Data excerpts:

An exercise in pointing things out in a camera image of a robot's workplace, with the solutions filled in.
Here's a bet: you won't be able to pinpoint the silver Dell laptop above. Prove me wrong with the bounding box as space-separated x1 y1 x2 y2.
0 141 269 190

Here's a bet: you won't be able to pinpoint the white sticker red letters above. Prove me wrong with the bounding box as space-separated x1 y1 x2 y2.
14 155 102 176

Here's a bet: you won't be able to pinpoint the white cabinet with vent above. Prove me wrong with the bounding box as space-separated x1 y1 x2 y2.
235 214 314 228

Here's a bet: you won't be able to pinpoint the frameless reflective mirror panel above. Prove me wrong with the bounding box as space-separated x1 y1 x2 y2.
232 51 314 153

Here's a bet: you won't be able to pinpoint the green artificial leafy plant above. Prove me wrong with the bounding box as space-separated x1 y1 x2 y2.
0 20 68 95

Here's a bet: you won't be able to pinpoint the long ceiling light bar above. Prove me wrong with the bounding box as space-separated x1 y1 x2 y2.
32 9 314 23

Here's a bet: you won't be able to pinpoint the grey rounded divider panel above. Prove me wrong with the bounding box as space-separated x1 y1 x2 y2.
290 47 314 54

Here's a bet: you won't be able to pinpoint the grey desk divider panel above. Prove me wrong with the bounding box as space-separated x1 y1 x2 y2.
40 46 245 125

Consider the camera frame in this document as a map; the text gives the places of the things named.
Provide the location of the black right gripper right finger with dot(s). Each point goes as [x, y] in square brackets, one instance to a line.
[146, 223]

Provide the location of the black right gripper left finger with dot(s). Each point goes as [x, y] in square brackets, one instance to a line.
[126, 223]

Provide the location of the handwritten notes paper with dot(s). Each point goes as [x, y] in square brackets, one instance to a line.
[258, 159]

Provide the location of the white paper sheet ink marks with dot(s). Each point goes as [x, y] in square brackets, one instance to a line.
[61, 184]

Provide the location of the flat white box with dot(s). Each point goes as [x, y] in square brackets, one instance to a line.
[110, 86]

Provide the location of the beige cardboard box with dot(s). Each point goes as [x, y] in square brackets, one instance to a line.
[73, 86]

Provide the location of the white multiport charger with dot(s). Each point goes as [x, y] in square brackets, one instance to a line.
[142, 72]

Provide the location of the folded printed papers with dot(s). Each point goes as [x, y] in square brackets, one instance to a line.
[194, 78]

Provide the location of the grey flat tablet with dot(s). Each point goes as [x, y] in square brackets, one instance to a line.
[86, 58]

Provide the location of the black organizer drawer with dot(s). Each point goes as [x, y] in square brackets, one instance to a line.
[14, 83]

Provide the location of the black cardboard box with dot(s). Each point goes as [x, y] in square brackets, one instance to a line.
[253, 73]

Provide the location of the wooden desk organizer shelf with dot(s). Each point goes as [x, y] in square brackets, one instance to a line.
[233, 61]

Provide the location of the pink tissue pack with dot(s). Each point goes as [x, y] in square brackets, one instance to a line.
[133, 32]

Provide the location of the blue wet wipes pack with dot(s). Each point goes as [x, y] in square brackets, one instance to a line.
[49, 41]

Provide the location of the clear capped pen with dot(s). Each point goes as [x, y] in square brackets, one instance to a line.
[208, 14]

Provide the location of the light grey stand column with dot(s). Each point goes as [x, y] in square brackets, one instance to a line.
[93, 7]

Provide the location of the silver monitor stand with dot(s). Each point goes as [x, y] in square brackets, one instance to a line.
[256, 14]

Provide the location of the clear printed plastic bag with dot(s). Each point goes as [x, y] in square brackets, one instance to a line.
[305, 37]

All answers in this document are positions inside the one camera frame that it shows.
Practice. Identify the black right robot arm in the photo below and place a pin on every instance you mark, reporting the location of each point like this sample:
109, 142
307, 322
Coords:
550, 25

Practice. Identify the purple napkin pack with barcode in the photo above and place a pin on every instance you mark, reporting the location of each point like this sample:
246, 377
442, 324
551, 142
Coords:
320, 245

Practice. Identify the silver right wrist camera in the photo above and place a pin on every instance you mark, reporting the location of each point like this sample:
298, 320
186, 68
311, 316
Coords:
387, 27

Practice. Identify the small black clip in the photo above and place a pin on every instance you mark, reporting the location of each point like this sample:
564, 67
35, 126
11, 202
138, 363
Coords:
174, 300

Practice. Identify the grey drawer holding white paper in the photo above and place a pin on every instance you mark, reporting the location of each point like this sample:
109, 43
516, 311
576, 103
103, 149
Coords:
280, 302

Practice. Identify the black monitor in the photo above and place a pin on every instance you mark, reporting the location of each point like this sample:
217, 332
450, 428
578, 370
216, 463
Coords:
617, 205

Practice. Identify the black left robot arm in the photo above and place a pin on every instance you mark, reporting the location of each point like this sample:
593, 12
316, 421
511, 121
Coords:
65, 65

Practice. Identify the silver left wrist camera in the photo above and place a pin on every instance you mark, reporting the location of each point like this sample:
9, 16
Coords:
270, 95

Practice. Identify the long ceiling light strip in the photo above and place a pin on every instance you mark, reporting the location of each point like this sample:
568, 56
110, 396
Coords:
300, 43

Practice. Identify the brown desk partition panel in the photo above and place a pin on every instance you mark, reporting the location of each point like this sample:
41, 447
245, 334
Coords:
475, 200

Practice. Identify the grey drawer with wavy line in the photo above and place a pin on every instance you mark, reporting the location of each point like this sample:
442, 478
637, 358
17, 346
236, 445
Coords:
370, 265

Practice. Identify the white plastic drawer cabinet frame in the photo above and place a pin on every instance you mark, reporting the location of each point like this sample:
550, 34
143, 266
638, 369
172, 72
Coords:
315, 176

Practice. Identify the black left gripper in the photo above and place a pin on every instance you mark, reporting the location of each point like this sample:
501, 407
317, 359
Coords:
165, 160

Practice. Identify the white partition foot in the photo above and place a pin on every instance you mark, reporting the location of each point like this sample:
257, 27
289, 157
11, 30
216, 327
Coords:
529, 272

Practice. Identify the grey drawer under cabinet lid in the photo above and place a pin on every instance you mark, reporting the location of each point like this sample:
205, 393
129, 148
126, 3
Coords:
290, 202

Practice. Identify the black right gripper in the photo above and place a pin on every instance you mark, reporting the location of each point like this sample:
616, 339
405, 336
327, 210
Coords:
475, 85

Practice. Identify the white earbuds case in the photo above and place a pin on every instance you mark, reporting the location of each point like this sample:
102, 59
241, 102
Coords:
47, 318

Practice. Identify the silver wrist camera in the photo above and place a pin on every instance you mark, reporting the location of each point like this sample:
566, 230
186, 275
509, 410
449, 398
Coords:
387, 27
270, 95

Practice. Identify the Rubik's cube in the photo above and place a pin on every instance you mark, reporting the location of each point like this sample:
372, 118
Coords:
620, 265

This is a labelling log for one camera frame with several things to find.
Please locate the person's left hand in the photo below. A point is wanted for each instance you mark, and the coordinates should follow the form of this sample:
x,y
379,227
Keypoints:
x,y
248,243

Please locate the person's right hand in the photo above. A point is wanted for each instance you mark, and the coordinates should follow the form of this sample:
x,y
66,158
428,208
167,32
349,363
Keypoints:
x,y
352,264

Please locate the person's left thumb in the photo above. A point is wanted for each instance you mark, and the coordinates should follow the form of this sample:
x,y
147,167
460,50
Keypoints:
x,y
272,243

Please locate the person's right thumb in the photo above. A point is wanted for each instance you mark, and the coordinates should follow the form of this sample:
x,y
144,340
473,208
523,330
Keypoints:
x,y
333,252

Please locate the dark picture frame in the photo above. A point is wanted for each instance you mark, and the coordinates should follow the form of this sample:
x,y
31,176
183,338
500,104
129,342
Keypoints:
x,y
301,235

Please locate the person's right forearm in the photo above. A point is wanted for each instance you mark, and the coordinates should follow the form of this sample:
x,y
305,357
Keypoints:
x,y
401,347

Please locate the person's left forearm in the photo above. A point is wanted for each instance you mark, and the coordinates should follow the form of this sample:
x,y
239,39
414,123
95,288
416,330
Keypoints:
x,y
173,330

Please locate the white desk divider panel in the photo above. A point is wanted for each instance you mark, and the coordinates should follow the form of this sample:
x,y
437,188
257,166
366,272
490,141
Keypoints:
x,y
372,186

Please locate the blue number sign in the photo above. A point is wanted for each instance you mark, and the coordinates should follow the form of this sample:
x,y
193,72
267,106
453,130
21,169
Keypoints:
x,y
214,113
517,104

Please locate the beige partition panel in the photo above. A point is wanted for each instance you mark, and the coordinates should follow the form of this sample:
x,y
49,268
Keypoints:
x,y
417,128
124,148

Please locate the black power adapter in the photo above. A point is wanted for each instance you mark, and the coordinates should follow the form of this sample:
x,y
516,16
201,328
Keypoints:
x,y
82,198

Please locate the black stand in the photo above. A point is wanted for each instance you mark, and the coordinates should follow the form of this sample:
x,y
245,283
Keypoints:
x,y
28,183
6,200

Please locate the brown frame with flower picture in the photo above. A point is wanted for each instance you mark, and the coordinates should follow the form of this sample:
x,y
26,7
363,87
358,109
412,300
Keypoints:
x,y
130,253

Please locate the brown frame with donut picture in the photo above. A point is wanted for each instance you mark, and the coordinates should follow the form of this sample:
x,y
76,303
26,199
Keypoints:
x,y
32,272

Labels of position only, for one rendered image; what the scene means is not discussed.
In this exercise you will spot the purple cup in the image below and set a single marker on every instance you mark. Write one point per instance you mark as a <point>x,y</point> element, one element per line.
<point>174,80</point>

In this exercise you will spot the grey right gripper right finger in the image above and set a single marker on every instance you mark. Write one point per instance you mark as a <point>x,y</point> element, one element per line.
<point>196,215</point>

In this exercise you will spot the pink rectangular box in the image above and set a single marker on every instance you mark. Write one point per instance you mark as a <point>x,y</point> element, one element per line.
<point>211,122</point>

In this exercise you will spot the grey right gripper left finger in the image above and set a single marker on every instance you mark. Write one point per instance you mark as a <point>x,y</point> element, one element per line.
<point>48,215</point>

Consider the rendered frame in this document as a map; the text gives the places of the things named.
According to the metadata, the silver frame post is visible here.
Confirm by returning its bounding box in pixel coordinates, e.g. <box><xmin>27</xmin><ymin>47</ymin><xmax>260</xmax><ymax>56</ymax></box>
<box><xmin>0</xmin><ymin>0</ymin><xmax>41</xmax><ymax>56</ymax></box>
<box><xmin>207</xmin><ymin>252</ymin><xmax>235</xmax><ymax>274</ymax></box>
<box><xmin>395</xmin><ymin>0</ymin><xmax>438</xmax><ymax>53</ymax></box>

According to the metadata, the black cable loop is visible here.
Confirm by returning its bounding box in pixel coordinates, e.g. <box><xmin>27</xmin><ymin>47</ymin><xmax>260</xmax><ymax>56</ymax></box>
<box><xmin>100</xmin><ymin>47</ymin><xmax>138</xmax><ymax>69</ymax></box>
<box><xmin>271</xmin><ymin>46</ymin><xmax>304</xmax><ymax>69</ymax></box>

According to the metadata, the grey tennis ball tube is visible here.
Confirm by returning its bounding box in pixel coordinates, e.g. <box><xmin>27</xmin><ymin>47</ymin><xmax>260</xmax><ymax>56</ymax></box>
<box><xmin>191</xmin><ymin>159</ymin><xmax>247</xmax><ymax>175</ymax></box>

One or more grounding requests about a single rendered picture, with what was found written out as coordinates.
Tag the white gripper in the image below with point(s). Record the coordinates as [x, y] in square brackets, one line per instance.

◆ **DIRECTIONS**
Among the records above, find the lines that contain "things" and copy every one.

◆ **RESULT**
An exercise in pointing things out in a camera image of a robot's workplace, with the solutions filled in.
Consider the camera frame in this document as a map; the text gives the places of the things named.
This is a labelling log for one camera frame with several things to find.
Consider the rendered frame in this document as a map; the text gives the places of the things named.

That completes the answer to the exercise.